▶ WHAT NEEDS TO BE DONE:
In the listing below, the answer starts at the line that has "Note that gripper" and stops after the line that has "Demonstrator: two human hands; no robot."; please repeat that part exactly and nothing more.

▶ PROVIDED DATA:
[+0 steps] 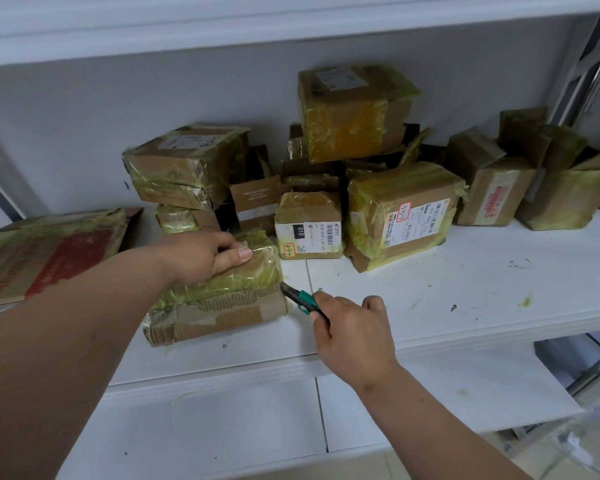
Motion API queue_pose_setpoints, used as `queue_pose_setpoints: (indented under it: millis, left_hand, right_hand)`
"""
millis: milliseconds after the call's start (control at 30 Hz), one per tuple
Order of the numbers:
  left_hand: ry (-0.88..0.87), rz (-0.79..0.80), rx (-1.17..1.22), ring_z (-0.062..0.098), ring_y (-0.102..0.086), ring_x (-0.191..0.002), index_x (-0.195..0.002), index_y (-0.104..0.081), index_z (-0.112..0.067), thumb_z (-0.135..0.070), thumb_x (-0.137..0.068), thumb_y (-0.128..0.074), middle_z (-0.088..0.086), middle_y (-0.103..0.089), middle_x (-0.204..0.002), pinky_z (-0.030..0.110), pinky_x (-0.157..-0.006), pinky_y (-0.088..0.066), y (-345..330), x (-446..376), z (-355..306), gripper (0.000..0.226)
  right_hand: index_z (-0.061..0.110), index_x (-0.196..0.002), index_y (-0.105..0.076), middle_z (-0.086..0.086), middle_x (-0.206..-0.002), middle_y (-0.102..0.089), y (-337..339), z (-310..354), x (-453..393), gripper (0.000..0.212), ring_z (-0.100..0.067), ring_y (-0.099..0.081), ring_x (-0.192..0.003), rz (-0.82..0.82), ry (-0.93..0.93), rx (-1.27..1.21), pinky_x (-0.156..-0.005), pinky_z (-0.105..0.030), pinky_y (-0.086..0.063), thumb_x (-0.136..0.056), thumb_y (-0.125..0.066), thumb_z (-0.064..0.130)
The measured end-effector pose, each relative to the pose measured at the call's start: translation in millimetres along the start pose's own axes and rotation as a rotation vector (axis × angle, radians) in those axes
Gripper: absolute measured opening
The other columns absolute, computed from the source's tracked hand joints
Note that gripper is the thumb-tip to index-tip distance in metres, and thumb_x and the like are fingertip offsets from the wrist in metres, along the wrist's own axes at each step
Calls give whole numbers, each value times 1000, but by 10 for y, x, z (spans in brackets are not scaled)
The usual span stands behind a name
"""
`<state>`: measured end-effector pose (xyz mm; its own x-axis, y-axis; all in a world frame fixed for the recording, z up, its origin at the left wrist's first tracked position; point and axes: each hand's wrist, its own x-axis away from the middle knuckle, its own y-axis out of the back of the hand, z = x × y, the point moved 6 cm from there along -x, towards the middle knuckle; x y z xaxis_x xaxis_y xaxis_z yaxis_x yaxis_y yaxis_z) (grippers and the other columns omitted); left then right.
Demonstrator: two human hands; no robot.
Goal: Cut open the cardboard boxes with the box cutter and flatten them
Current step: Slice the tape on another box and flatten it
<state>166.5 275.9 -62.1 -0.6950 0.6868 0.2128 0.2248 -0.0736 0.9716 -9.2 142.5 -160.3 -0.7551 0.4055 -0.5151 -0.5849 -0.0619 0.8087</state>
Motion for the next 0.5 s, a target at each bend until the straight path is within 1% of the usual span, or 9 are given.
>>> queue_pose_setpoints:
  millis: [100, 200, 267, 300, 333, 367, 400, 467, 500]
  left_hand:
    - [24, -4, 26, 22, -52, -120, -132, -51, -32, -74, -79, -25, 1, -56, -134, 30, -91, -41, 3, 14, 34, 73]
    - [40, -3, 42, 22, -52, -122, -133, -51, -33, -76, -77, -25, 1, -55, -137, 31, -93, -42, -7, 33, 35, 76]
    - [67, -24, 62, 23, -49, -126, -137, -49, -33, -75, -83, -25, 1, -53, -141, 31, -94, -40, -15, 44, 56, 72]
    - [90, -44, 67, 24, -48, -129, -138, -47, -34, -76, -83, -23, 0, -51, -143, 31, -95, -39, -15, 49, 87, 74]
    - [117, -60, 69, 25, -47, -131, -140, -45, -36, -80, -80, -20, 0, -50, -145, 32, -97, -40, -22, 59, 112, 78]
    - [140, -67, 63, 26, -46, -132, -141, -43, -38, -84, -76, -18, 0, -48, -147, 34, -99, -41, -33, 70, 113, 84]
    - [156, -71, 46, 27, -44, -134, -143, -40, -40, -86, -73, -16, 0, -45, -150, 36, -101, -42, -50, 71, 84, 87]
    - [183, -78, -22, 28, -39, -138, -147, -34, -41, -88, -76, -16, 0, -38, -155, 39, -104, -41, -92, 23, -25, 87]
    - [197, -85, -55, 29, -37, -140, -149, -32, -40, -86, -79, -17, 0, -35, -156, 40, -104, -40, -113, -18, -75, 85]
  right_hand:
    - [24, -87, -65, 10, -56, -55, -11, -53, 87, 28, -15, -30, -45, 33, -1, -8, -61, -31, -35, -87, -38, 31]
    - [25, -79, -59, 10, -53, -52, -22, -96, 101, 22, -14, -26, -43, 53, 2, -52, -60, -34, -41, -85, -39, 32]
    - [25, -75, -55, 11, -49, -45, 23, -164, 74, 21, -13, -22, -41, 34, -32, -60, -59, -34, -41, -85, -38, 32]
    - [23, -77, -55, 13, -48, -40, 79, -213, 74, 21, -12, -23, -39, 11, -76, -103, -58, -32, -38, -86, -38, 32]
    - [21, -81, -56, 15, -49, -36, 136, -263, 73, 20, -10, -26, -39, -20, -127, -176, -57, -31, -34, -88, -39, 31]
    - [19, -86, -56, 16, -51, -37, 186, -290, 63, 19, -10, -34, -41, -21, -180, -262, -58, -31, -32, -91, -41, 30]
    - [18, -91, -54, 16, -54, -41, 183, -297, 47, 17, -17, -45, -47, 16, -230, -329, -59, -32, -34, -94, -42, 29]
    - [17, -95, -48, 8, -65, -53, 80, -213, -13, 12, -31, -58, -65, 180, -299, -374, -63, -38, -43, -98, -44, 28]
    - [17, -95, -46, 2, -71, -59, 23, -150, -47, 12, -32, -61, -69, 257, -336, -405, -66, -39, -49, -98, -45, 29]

▶ ANSWER TO THIS TASK:
Note that gripper is the thumb-tip to index-tip distance in metres, and thumb_x and the like are fingertip offsets from the wrist in metres, along the wrist's own axes at each step
Calls give whole numbers, each value times 1000, but by 10 for y, x, z (spans in brackets are not scaled)
The usual span stands behind a name
"""
`<state>`: measured end-effector pose (xyz mm; its own x-axis, y-axis; all in a world frame fixed for the recording, z up, its origin at the left wrist's first tracked position; point and axes: each hand's wrist, its own x-axis away from the middle knuckle, its own y-axis out of the back of the hand, z = x × y, the point moved 6 cm from there along -x, towards the middle knuckle; x y z xaxis_x xaxis_y xaxis_z yaxis_x yaxis_y yaxis_z) (grippers and the other columns omitted); left then right.
Demonstrator: two human hands; no robot.

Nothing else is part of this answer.